In purely financial terms, Saab is the bigger of the two, with 2011 turnover at SKr23.4 billion ($3.55 billion), compared with Kongsberg's NKr15.1 billion ($2.69 billion). Finances highlight another key distinction. Almost $1 billion, or about 28% of total revenue, was generated by Saab's aeronautics division - principally sales of its Gripen fighter aircraft, but also unmanned air vehicles and a presence on Boeing's 787s programme. Kongsberg's aeronautics operation accounted for just $62 million, producing composite and machined metal components for NH Industries NH90 helicopters and the Lockheed Martin F-35, for example.
NICHE PLAYER
Where Kongsberg has made its name is in niche products. Through its close co-operation with Norway's armed forces it has developed systems suited for the country's harsh conditions "that have proven to be competitive internationally". It also claims to be Norway's biggest software house, producing command and control and surveillance programmes.
Kongsberg |
For example, thanks to a 1997 contract win, it supplies the situation control software on NATO Boeing E-3 AWACS aircraft. It is the largest software programme in the company's history, it says.
Similarly, Kongsberg has since won another NATO contract, this time to develop a piece of software called the System Master Archival Retrieval Facility - essentially a hugely sophisticated search engine - for the Northrop Grumman Global Hawk Block 40-based Alliance Ground Surveillance system. It will enable the user to interrogate the enormous amount of data input into the database - be it video, still images or written reports - for a given location during a certain period.
LEAD ROLE
A key part of Kongsberg's strategy has been to position itself as the lead company for Norway's defence industry. Thus, when the Oslo government embarks on procurement projects, Kongsberg gains a chunk of industrial participation in the relevant programme. Take the F-35, for example. Norway indicated its intention to order the Joint Strike Fighter in the late 2000s and, as a result, Kongsberg has won several contracts for the programme, producing composite panels for the centre fuselage, rudders and leading edges on the canted tails and pylons for air-to-air missiles.
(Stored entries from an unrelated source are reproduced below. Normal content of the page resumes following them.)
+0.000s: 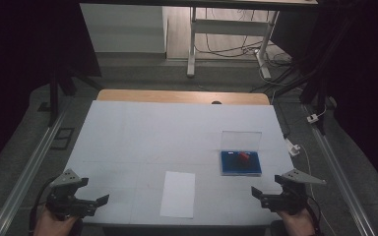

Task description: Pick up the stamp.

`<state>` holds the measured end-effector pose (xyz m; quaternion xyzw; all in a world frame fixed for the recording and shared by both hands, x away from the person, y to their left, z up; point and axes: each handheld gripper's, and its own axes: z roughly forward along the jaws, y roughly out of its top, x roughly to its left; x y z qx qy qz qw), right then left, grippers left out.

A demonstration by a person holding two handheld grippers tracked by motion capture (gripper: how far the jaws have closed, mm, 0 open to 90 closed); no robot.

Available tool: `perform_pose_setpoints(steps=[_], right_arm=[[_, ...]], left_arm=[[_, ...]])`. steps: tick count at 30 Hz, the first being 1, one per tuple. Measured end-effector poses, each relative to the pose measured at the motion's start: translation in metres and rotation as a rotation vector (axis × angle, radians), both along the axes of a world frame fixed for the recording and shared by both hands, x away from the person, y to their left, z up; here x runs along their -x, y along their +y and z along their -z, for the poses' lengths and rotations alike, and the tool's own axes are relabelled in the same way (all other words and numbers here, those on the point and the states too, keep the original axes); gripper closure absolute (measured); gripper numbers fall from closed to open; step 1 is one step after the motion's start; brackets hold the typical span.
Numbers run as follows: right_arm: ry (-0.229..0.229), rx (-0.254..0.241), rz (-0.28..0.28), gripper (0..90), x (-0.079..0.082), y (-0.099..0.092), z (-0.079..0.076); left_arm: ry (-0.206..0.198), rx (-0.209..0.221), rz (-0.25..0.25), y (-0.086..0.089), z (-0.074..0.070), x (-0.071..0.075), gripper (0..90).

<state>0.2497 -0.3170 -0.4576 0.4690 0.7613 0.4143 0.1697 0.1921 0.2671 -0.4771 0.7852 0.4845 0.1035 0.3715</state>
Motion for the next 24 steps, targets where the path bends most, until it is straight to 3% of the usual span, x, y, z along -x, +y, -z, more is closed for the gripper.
perform_pose_setpoints(steps=[8,24], right_arm=[[0.024,-0.01,-0.017,0.0,-0.0015,0.0002,0.0008],[0.039,-0.005,-0.043,0.0,-0.0018,0.0011,0.0008]], left_arm=[[-0.001,-0.034,0.027,-0.0048,-0.0001,0.0004,1.3],[0.008,-0.036,0.014,-0.005,-0.0002,-0.0014,1.3]])
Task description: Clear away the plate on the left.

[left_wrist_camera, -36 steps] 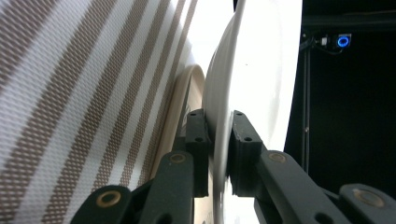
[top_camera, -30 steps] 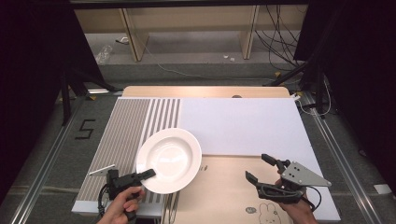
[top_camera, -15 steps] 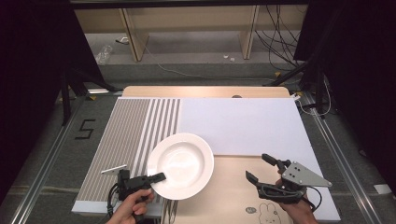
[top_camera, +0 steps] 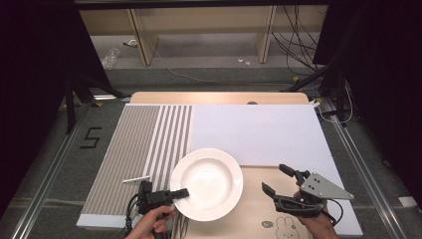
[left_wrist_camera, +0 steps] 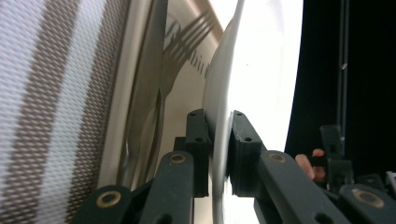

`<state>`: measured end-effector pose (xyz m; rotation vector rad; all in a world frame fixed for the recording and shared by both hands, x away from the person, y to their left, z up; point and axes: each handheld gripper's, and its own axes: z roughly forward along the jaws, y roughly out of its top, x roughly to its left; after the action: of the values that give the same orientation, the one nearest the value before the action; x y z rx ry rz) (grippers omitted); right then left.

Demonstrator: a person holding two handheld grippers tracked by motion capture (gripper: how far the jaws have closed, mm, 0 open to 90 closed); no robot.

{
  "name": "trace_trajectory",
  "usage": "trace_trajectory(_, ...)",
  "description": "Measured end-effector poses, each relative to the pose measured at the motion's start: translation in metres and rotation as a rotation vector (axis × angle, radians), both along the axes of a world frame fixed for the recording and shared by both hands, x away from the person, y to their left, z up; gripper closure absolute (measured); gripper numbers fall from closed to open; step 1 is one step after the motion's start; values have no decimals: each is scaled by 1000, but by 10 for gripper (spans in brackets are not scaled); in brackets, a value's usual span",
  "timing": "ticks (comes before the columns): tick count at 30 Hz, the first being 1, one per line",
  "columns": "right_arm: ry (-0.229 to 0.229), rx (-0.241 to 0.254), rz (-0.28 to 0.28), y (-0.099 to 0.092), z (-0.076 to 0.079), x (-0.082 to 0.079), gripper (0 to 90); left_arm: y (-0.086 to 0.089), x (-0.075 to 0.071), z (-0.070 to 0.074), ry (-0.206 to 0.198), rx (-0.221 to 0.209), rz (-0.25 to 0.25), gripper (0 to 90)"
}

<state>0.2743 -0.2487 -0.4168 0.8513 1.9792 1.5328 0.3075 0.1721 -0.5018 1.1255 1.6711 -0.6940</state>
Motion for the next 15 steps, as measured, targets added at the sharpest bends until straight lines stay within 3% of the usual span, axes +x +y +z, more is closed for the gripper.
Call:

To support this influx of work, it has invested NKr1 billion to develop a new 30,000m² (323,000ft²) production facility on a former army barracks five minutes outside the small town from which the company takes its name. The factory is also being used to produce the composite fuselage of the Joint Strike Missile for the F-35, a Kongsberg-developed stealthy munition.
Speaking at a ceremony to mark the unveiling of the first JSM fuselage on 29 November, Norway's deputy defence minister Eirik Øwre Thorshaug said the Oslo government is focused on maximising the country's industrial participation in the Joint Strike Fighter. Kongsberg, which is majority owned by the Oslo administration, is the key to that involvement, he says. "It is a company with a 200-year history which is now at the cutting edge of industrial defence capability development. The JSM forms part of that effort and Kongsberg is actively offering it to other partner nations as it eyes a market worth an estimated NKr25 billion.
"With the development of this fifth-generation missile," he says, somewhat proudly, "we are bringing something special to the other partner countries."
The target, says Thorshaug, is for Norway to win about NKr36 billion worth of work on the JSF. "We are interested in the returns. We aim to have as much in industrial contracts as we spend in acquisition costs on the plane itself. That's what we have told the Norwegian parliament and they are very eager to know the industrial opportunities for Norway's industry."
And, as Kongsberg's annual report adds, it is not only the company which benefits from such openings. "Such participation for Kongsberg also means increased activities in many of the 1,500 Norwegian subcontractors in the business area," it states.